So far we have discussed approaches to construct Markov chains where for sufficient large $t$ the realizations from the change are approximately distributed the target distribution $f$. In each of these cases we assumed that the dimensions of $\boldsymbol{X}^{(t)}$ was fixed for each $t$. In some situations, it may be of interest to allow for changes in the dimension of $\boldsymbol{X}^{(t)}$ from one iteration to the next. This would be of interest in situations such as Bayesian model selection problems, where one is considering many possible candidate models, each with parameter spaces of different dimensions. But, how does one implement such an approach?
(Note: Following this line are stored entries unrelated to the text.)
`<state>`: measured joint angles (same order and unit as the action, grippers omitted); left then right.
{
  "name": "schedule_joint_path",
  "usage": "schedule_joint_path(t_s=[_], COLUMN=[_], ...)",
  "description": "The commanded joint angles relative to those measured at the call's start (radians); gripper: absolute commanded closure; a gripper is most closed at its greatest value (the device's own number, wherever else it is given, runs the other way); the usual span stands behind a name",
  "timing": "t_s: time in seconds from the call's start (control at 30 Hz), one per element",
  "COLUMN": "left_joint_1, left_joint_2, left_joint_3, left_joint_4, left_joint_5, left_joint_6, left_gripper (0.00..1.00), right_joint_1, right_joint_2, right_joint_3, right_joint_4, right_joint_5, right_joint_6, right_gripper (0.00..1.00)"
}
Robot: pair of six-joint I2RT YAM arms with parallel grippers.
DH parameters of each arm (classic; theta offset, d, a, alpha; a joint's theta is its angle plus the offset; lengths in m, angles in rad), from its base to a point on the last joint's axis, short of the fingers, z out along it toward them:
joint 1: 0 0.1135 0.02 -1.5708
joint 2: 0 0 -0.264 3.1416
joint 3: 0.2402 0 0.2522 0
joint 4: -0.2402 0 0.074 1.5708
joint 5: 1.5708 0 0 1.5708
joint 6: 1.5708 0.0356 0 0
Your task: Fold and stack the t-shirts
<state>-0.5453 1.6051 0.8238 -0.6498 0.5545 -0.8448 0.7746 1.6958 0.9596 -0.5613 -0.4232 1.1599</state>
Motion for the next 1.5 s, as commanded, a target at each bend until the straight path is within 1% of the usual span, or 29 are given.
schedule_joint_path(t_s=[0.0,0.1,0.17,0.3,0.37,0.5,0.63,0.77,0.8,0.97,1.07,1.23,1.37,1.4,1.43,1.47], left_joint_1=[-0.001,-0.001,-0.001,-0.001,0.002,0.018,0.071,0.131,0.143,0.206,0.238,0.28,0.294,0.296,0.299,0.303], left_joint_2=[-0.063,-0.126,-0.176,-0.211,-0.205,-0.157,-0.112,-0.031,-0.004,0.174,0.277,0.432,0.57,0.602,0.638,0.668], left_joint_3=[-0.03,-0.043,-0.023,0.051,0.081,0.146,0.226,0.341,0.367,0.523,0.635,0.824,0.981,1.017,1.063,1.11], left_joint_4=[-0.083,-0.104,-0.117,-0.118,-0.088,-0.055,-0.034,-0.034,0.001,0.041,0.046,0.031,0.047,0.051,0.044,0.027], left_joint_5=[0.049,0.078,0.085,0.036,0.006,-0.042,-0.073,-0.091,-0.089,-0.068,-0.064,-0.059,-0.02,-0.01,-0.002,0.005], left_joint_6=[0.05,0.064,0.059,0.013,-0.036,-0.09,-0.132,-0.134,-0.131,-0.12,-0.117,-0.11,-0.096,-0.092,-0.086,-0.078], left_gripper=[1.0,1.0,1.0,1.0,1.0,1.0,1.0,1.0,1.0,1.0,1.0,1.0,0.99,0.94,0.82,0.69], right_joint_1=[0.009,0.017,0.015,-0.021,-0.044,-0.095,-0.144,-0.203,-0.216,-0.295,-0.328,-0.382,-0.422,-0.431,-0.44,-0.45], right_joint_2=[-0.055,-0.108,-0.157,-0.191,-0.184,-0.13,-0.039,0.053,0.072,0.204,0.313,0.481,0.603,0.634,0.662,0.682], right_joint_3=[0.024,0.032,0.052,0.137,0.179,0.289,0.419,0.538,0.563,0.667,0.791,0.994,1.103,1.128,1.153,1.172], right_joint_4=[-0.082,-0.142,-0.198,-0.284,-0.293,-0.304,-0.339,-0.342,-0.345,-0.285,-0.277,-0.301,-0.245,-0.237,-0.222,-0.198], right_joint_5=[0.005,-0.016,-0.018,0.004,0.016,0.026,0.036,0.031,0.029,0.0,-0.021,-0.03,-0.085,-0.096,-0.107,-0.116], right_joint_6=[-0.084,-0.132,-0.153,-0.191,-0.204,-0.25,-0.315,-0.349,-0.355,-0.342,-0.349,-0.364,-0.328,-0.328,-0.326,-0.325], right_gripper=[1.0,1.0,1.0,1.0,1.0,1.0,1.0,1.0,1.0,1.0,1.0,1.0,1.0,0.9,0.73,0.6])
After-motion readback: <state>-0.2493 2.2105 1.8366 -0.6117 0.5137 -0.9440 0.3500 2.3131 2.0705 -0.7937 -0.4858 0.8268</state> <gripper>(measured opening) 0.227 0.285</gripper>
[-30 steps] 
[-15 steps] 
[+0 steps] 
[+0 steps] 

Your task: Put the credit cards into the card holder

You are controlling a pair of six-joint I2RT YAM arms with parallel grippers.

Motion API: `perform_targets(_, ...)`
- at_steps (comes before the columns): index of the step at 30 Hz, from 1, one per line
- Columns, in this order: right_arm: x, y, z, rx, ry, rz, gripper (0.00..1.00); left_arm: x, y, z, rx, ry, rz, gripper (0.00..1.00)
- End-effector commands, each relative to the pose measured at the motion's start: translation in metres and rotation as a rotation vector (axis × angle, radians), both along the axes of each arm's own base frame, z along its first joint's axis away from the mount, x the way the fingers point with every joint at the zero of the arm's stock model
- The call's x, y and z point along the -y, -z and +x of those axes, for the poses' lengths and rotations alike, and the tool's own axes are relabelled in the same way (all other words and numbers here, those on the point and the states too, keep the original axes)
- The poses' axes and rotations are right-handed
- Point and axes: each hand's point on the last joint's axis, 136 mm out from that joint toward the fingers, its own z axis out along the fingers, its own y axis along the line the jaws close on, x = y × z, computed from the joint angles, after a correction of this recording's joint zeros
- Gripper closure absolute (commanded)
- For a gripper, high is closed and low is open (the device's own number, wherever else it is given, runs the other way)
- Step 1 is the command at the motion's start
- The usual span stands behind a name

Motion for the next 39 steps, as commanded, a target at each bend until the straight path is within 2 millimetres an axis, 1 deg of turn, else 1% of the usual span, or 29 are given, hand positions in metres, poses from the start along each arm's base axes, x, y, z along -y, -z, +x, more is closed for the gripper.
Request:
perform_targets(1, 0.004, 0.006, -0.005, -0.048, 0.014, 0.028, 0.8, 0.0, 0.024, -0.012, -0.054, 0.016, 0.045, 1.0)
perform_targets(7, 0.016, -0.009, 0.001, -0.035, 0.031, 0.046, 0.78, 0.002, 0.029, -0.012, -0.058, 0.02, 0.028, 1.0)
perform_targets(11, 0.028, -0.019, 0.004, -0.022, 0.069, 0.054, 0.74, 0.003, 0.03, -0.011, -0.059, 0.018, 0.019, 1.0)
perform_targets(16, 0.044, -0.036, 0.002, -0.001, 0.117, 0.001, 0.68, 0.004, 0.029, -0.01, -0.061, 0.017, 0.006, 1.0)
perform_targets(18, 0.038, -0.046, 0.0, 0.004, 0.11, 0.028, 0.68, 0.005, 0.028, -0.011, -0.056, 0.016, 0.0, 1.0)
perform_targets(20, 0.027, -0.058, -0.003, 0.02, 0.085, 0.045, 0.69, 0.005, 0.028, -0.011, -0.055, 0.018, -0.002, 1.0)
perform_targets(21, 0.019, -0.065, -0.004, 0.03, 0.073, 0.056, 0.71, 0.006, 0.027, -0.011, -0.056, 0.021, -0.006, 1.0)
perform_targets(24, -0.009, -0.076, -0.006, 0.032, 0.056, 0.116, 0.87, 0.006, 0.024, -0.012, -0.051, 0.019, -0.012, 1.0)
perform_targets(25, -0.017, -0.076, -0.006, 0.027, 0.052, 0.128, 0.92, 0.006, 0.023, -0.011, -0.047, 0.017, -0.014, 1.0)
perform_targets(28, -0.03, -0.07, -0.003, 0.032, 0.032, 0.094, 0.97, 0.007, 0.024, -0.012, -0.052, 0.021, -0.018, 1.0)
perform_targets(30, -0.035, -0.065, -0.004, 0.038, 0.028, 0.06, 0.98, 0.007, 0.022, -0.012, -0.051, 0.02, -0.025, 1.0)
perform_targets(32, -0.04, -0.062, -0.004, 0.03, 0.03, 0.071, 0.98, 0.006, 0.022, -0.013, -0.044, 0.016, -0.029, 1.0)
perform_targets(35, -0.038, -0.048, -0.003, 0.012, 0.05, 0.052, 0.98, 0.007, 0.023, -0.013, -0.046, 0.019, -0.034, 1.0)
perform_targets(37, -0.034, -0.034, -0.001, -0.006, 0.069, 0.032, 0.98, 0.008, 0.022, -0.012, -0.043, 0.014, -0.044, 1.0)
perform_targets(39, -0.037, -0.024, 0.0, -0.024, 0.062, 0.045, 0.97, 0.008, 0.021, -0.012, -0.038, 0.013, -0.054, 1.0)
Reversible Jump MCMC (RJMCMC), introduced by Peter Green in 1995, is one such method to do so, allowing for “transdimensional Markov chain Monte Carlo simulation”. Consider constructing a Markov chain to explore a space of candidate models, each of which might be used to fit observed data $\boldsymbol{y}$. Let $\mathcal{M}_1,\ldots,\mathcal{M}_k,$ denote the set of countable models being evaluated, where $\boldsymbol{\theta}_m$ denotes the parameters in the $m$th model and $p_m$ denote the number of parameters in the $m$th model. In such a settings we can think of our set of parameters as $\boldsymbol{X} = (M, \boldsymbol{\theta}_M)$ which indicate the model and the set of parameters that pertain to that model. In the prior Bayesian examples that we have considered, $M$ was essentially fixed and not considered, and our inference mainly concerned just $\boldsymbol{\theta}_M$.

As with our other Bayesian examples, we can specify prior distributions on each of these parameters, and then seek to simulate from their posterior distribution using MCMC method. Here, the realization at step $t$ of the chain is now $\boldsymbol{X}^{(t)} = (M^{(t)}, \boldsymbol{\theta}^{(t)}_{M^{(t)}})$, where $\boldsymbol{\theta}^{(t)}_{M^{(t)}}$, the parameters drawn for the model indexed $by M^{(t)}$, has dimension $p_M^{(t)}$.

The target density here is now the joint posterior density \[f(m, \boldsymbol{\theta}_m|\boldsymbol{y}) \propto f(\boldsymbol{y}|m,\boldsymbol{\theta}_m)f(\boldsymbol{\theta}_m|m) f(m)\] where $f(\boldsymbol{y}|m, \boldsymbol{\theta}_m)$ is the density of the observed data conditional on the $m$th model and the model parameters for the $m$th model, $f(\boldsymbol{\theta}_m|m)$ denotes the prior density for the parameters in the $m$th model, and $f(m)$ denotes the prior density of the mth model. The prior weight f(m) for the $m$th model may be assigned such that $\sum_{m = 1}^{K} f(m) = 1$.

We can also factor the posterior into the following form, suggesting two avenues of inference that we can pursue in this setting \[f(m, \boldsymbol{\theta}_m|\boldsymbol{y}) = f(m|\boldsymbol{y}) f(\boldsymbol{\theta}_m|m, \boldsymbol{y}).\]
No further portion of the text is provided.